Leovigildo creará primero una moneda con un texto aparentemente al azar “CVRRVCVRRV” para ver si era aceptada una moneda sin vinculación a Bizancio. Al ver que no había grandes problemas dio un segundo paso, creando una moneda que, por un lado tenía el nombre del emperador difunto Justiniano I (en lugar del de los reinantes) y por el otro  LIVVIGILDVS REGIS o Rey Leovigildo. En una tercer fase emitirá moneda directamente con su nombre y su busto grabados, y sin hacer referencia a ningún emperador.

Funda la ciudad de Recópolis en un momento en el que es totalmente innecesario a nivel demográfico. Incluso las ciudades romanas se estaban abandonando en favor del entorno rural. Le da el nombre de su hijo menor, Recaredo, con la intención de asociarlo al trono. Un primer paso hacia el intento de una monarquía hereditaria.

Castíllo de Zorita
Recópolis es hoy en día un parque arqueológico visitable con muchas actividades para jóvenes.

Con la misma intención, rescató la ley romana de Adscripción al oficio, por la que uno de los hijos debía heredar la profesión paterna. Así, si él era rey, al menos uno de sus hijos debía serlo también. Fue dando responabilidades de gobierno a sus hijos estando aún en el poder con la doble intención de que fueran vistos en el futuro como los más capacitados y de que la aristocracia se acostumbrara a ver en ellos a una figura de autoridad.

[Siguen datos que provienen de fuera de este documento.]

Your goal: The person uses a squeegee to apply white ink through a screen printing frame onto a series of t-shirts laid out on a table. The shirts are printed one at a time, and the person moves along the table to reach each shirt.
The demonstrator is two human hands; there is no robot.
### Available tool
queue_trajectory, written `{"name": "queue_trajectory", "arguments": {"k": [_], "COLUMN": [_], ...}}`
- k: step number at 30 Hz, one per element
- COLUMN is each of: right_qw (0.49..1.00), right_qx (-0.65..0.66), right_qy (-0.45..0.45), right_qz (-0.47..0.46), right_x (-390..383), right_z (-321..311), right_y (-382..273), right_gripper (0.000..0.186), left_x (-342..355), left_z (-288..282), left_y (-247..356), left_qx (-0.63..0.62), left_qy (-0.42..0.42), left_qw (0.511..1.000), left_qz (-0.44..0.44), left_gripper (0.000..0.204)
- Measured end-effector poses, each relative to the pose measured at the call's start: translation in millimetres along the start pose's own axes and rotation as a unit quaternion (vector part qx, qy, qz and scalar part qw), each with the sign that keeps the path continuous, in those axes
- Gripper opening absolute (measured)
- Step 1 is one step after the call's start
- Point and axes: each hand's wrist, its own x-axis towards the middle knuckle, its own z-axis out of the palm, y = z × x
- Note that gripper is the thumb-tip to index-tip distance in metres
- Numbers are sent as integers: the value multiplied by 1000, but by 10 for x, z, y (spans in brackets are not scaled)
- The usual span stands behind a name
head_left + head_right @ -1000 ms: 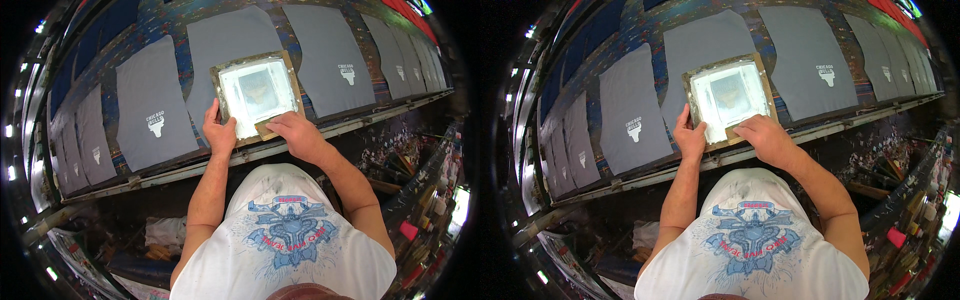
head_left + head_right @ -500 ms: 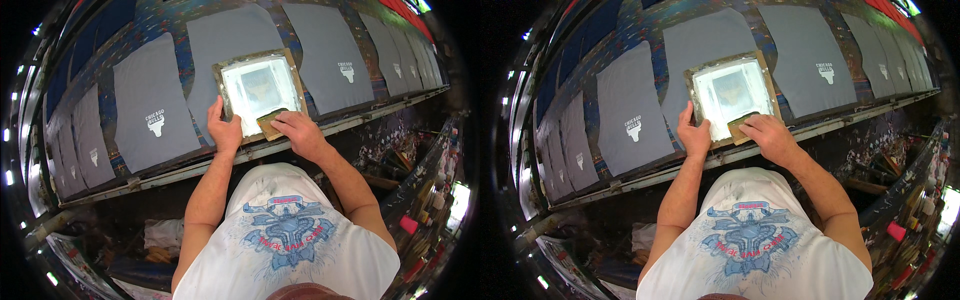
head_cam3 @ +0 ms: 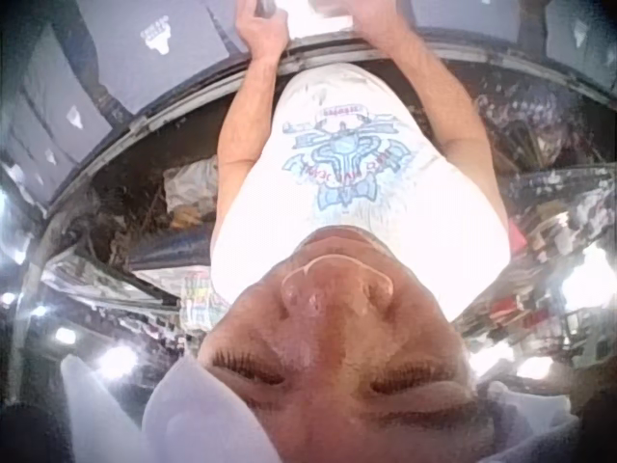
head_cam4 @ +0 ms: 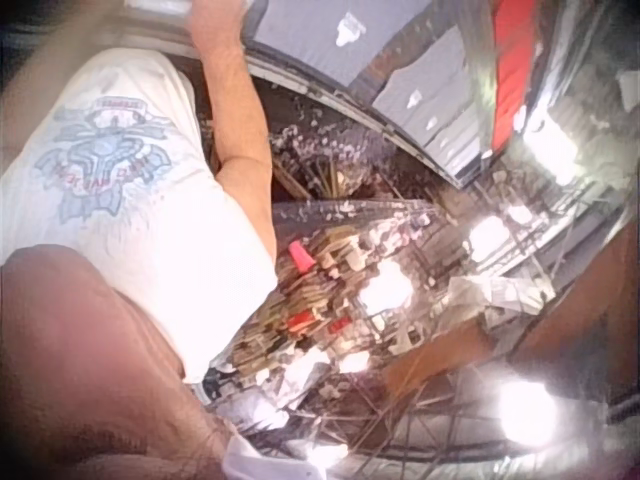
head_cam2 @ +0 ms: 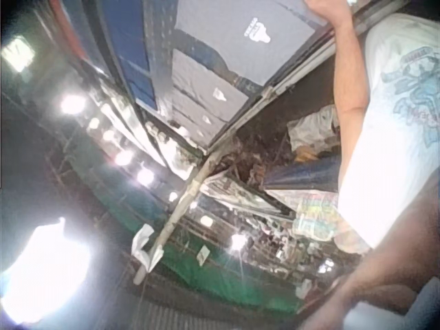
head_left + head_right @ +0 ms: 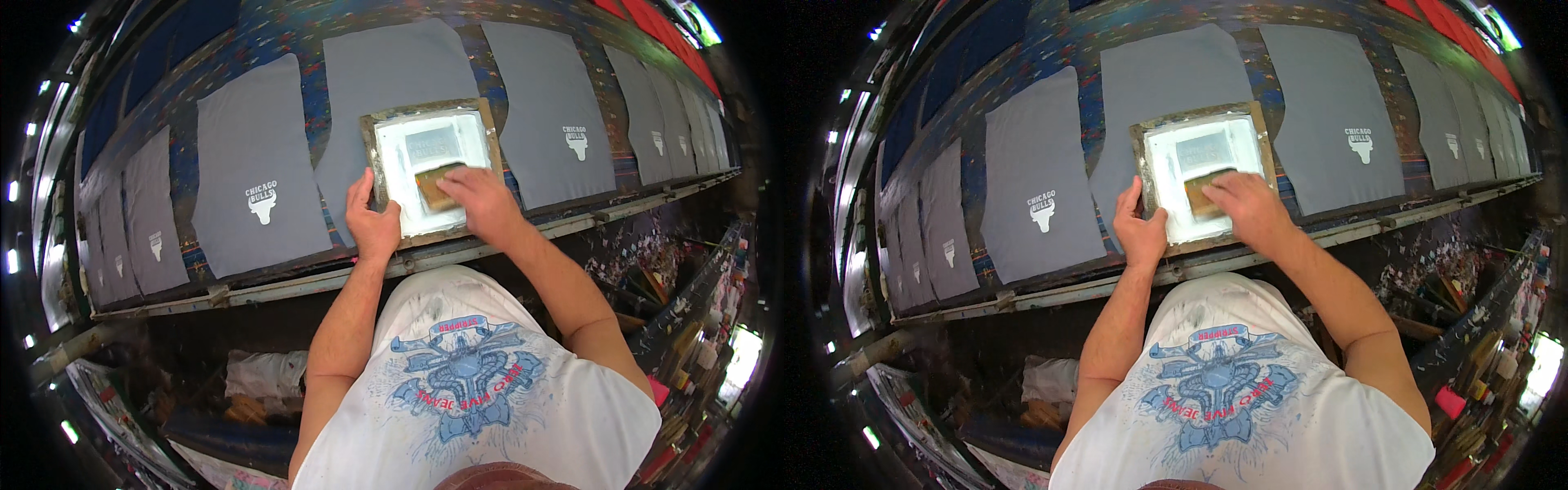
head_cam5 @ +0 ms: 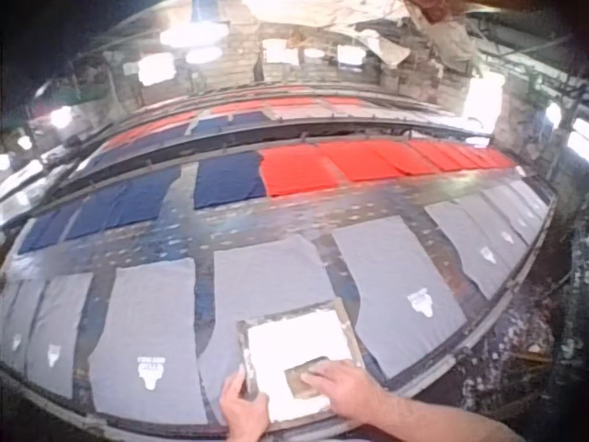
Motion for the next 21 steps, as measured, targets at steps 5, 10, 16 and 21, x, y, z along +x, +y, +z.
{"name": "queue_trajectory", "arguments": {"k": [5,10,16,21], "right_qw": [999,998,998,995], "right_qx": [-5,33,7,15], "right_qy": [-50,-39,-67,-89], "right_qz": [10,21,-4,-33], "right_x": [523,597,763,521], "right_z": [-138,-167,367,354], "right_y": [988,1761,1061,43], "right_gripper": [49,50,52,51], "left_x": [104,59,229,135], "left_z": [568,1186,387,-288], "left_y": [53,-83,-430,-289], "left_qx": [24,50,63,75], "left_qy": [-6,16,31,29], "left_qw": [1000,999,997,996], "left_qz": [-14,-4,36,34], "left_gripper": [72,71,69,70]}}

Aún no es exactamente una monarquía hereditaria, pues seguía siendo electiva.

Tras las reformas de Leovigildo se dará el momento de mayor poder de la monarquía visigoda, pero será tan frágil que, para cuando lleguen los musulmanes en el 711, será prácticamente simbólico. La corte visigoda siguió siendo, como la mayoría, un nido de conspiraciones y asesinatos.